At first, Eleanor felt anxious without Curtis. And about a 15-minute drive up the road, Curtis was antsy without Eleanor. “They’re stuck together like glue,” said Kathy Peterson, their daughter. When her mom fell, Kathy drove four hours from Houston and stayed overnight in the room during her mother’s weeklong stay.

After Eleanor and Curtis graduated high school, Curtis enrolled at Texas A&M University. Eleanor followed, and a family came soon after. Following graduation, Curtis worked for a while in Dallas and later started his own landscaping business in Carrollton, Texas.

When it came time to retire, Eleanor and Curtis pined for the wide open spaces of their youth and moved to the country, and eventually found themselves spending evenings just sitting together and watching the deer that wandered into their yard.

Shortly after Eleanor admitted to the rehabilitation hospital, Kathy began driving Curtis there every day. And when he arrived, Eleanor smiled as if the bulk of a century hadn’t been enough time with Curtis. As if home wasn’t Carrollton, Dallas or even Van Horn. Home was Curtis.

Curtis calmed Eleanor and gave her strength. They held hands. They talked. Curtis joined her therapy sessions and encouraged her. So did other family members, like Kathy. Her sister, Karen Russell, brother Steve Taber and his wife, Wendy, lived nearby and also pitched in to help. The hospital calls efforts to involve family, the Care Partner Program ― who knows what a patient needs to get back to their day-to-day life better than their own family?

And Eleanor wasn’t the only student. Her old classmate learned as well. “It helped dad to see how she needed help and how to help her,” Kathy said.

The Care Partner Program helped particularly with the use of a car cane ― a device that could help Eleanor get in and out of a steep SUV the family sometimes uses. Everyone got a lesson from the physical therapist on how to help Eleanor move again safely. Another thing the physical therapist discovered was that one of her legs was slightly longer than the other, a result of her fall. To handle the discrepancy, the therapist used a shoe insert. It helped improve her gait. Eleanor exercised with a punching bag while standing to improve her balance. Therapists helped her to use a rolling walker and a 6-inch high step, providing multiple repetitions to help Eleanor remember how to use them.
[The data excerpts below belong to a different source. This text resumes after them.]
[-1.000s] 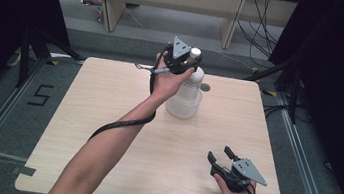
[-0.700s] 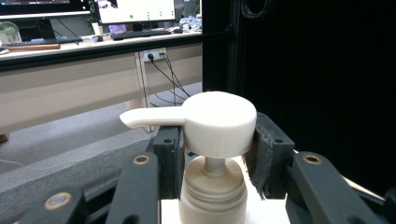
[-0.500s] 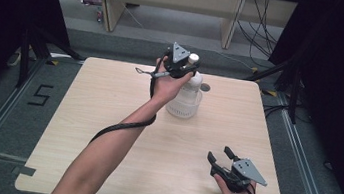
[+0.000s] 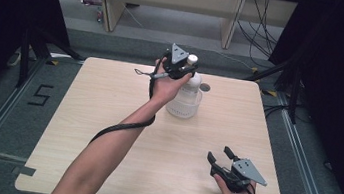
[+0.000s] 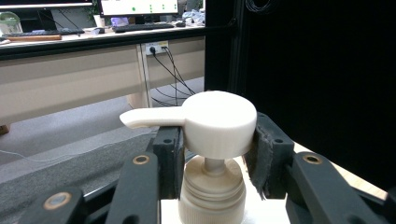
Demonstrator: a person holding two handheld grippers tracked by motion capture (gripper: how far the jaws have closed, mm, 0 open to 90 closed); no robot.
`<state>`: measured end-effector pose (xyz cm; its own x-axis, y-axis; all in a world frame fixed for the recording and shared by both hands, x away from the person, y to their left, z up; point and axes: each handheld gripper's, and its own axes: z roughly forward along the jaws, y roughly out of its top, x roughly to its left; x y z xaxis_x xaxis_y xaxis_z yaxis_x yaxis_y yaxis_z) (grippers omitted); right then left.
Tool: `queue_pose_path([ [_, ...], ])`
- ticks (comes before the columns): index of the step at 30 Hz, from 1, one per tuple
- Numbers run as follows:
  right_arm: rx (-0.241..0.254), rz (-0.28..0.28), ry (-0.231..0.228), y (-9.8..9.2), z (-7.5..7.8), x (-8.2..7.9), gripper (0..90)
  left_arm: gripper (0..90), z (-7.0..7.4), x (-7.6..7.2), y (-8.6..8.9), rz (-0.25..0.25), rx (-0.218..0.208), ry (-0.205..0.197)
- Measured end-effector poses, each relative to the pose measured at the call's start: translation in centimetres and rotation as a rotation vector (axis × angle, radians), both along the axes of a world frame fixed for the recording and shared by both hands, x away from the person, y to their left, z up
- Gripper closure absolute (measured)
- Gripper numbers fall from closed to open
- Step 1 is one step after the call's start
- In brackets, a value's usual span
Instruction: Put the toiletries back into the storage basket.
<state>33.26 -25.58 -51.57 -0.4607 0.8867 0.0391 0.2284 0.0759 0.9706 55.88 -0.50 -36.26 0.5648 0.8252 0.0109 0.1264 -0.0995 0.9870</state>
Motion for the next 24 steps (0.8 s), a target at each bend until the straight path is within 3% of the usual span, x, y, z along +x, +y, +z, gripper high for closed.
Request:
queue_pose_path([
  [24, 0.001, -0.01, -0.018, 0.14, -0.06, 0.07, 33.1, 58.6, -0.24, 0.15, 0.42, 0.014, -0.007, -0.008],
])
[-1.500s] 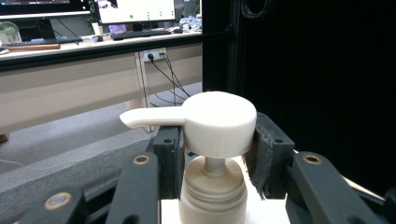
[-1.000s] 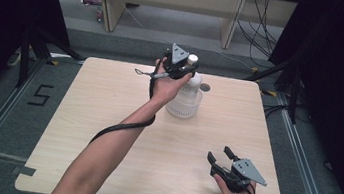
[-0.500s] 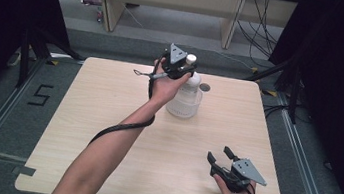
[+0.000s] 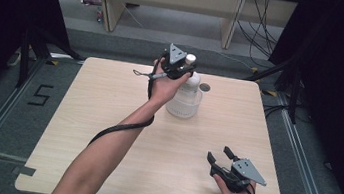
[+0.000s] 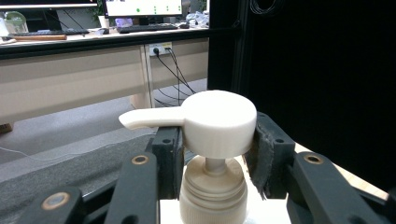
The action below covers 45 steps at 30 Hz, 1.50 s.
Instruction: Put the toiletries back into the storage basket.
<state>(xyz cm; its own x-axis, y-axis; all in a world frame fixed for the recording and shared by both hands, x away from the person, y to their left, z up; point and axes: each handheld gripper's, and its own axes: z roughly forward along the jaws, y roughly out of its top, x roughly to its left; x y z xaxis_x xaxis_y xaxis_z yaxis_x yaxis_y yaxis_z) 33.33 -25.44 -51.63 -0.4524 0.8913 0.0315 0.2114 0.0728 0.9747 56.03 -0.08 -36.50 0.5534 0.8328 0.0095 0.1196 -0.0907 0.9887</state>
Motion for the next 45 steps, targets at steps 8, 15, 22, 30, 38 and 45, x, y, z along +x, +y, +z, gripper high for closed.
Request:
queue_pose_path([
  [8, -0.008, 0.003, 0.01, 0.0, 0.1, -0.1, 33.0, 53.0, -0.2, -0.1, 0.1, 0.0, 0.013, -0.003],
  [15, -0.016, 0.003, 0.005, 0.0, 0.1, 0.0, 32.8, 43.2, -0.1, -0.5, 0.2, -0.003, 0.006, -0.009],
  [22, -0.005, 0.023, 0.027, 0.0, 0.1, 0.0, 32.8, 38.1, 0.0, -1.2, 0.7, -0.015, 0.004, 0.004],
  [30, 0.012, 0.015, 0.043, 0.2, 0.1, -0.2, 32.7, 35.4, 0.2, -2.2, 1.5, -0.03, 0.001, 0.023],
  [38, 0.007, 0.015, 0.033, 0.2, 0.0, -0.1, 32.7, 34.8, 0.5, -3.6, 2.7, -0.039, 0.013, 0.01],
  [45, -0.006, 0.007, 0.021, 0.1, 0.1, 0.0, 32.7, 34.6, 0.3, -5.1, 4.4, -0.04, 0.025, -0.001],
])
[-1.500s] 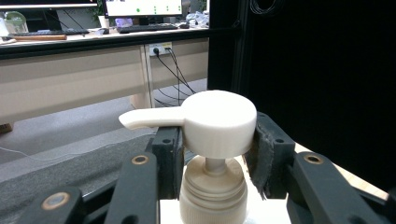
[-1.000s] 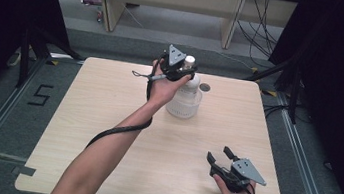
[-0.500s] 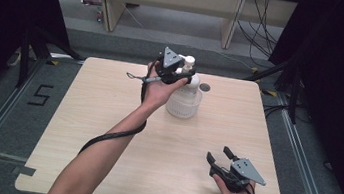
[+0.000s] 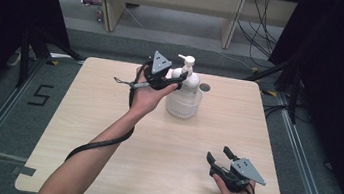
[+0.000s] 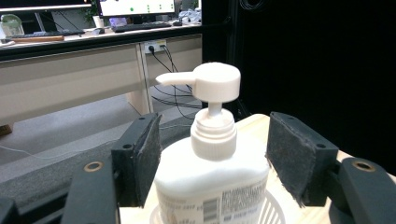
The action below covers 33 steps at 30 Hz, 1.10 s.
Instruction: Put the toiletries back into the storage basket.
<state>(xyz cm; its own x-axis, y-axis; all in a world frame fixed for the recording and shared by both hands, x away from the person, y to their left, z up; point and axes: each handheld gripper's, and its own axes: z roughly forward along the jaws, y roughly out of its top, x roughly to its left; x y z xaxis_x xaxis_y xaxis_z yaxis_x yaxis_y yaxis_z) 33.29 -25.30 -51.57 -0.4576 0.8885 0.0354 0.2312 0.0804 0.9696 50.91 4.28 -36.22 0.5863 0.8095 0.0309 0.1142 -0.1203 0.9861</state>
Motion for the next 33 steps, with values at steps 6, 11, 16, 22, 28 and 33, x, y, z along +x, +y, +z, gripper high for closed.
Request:
queue_pose_path([
  [6, 0.024, -0.011, 0.019, 0.2, 0.0, -0.2, 32.7, 34.7, 0.0, -1.3, 1.6, 0.003, -0.006, -0.016],
  [11, 0.009, -0.001, 0.0, 0.1, 0.0, 0.0, 32.6, 34.6, 0.0, -2.4, 2.7, 0.005, -0.004, -0.024],
  [16, -0.01, -0.006, -0.008, 0.0, 0.0, 0.0, 32.6, 34.6, 0.0, -3.5, 3.7, 0.004, 0.001, -0.034],
  [22, 0.001, 0.004, -0.002, 0.0, 0.0, 0.0, 32.6, 34.5, -0.2, -5.0, 4.6, 0.001, 0.005, -0.042],
  [28, 0.028, -0.003, 0.022, 0.2, 0.0, -0.2, 32.6, 34.5, -0.8, -6.7, 5.4, -0.005, 0.006, -0.032],
  [33, 0.021, 0.004, 0.015, 0.1, 0.0, -0.1, 32.6, 34.5, -1.4, -7.9, 6.5, -0.004, 0.014, -0.043],
])
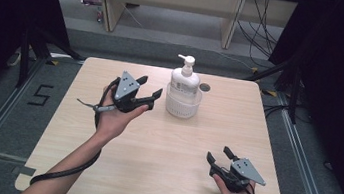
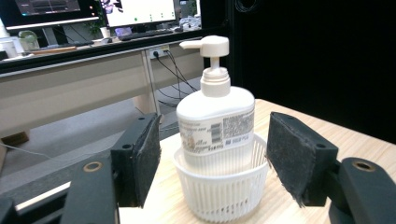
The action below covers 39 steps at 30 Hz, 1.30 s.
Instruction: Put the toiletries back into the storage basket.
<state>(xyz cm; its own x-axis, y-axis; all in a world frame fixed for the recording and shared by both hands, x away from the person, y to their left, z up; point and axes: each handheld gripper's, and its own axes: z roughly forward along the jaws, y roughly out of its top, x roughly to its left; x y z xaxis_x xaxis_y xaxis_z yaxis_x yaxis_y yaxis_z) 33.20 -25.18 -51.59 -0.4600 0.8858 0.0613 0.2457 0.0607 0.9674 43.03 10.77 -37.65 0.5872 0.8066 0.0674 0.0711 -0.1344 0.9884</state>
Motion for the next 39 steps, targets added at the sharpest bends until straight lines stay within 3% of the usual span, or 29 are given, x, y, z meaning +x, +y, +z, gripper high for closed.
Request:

It’s training the family still uses to help Eleanor get around safely.

An occupational therapist had her perform dumbbell exercises to increase her upper body strength. She began using an ergometer, pedals she pushed with her arms to build strength. With her family at her side, Eleanor began to show progress. She and her family went to the hospital kitchen with the occupational therapist and the speech therapist, making Eleanor’s famous chocolate chip cookies. There, they learned Eleanor followed directions given strategies for remembering what step in the recipe she was on. While Eleanor worked on whisking, she impressed everyone by showing she could stand for five or more minutes at a time.

Though her dementia affected her memory, a speech language pathologist provided written aids and spaced retrieval techniques to help Eleanor with sequencing and remembering things more easily. Eleanor was able to recall when and where she was and how to follow a recipe with the aids and supports she was provided. 
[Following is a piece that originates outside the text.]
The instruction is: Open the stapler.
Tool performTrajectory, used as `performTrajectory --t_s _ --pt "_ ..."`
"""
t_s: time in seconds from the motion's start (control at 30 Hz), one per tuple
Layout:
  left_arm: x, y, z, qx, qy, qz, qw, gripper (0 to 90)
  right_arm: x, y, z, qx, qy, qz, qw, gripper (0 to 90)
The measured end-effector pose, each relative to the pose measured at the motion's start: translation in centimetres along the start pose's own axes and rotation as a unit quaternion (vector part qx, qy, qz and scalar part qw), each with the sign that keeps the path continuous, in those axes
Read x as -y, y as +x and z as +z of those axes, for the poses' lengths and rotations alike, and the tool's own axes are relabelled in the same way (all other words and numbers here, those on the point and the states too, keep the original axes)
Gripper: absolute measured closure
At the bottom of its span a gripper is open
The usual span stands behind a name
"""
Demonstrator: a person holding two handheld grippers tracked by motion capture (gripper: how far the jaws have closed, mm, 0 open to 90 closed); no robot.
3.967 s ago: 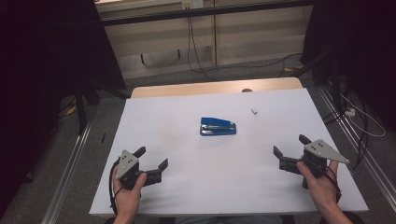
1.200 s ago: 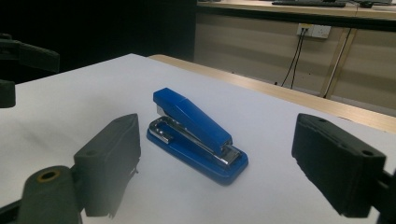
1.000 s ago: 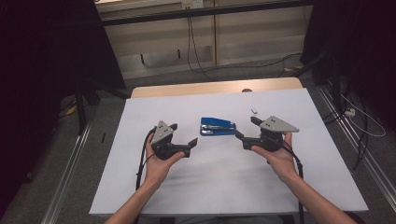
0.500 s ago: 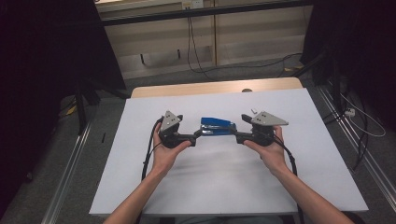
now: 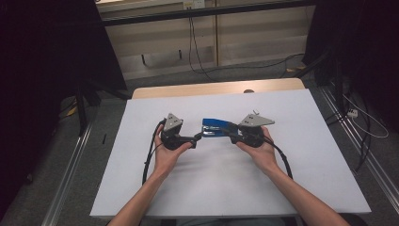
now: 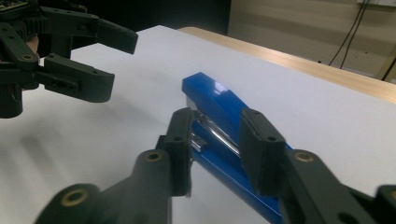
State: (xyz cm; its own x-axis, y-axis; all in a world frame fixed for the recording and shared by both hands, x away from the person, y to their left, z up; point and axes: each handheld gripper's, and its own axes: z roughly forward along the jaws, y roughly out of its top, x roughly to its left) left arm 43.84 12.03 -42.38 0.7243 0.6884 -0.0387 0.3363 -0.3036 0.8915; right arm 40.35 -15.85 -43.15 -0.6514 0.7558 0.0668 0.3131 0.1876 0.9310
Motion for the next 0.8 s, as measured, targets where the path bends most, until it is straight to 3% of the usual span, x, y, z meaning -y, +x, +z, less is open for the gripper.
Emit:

Eleanor has been through a lot in recent years, Kathy said. She’d had a few falls, but she always got back up and kept moving. That was Eleanor.

Then came COVID. Then came her big fall. Each mishap seemed to challenge her resilience, and the family was worried.

But by the time she was ready to go home with Curtis again, Eleanor seemed to have bounced back.  She’s back to her old self, Kathy said.

“The rehab helped her to get out of her depression,” Kathy said. “It helped her to realize she still has a lot of fight in her and to keep trying and to not give up.”

And neither Eleanor nor Curtis is ready to give up on the love story that first bloomed all those lifetimes ago in a little desert town.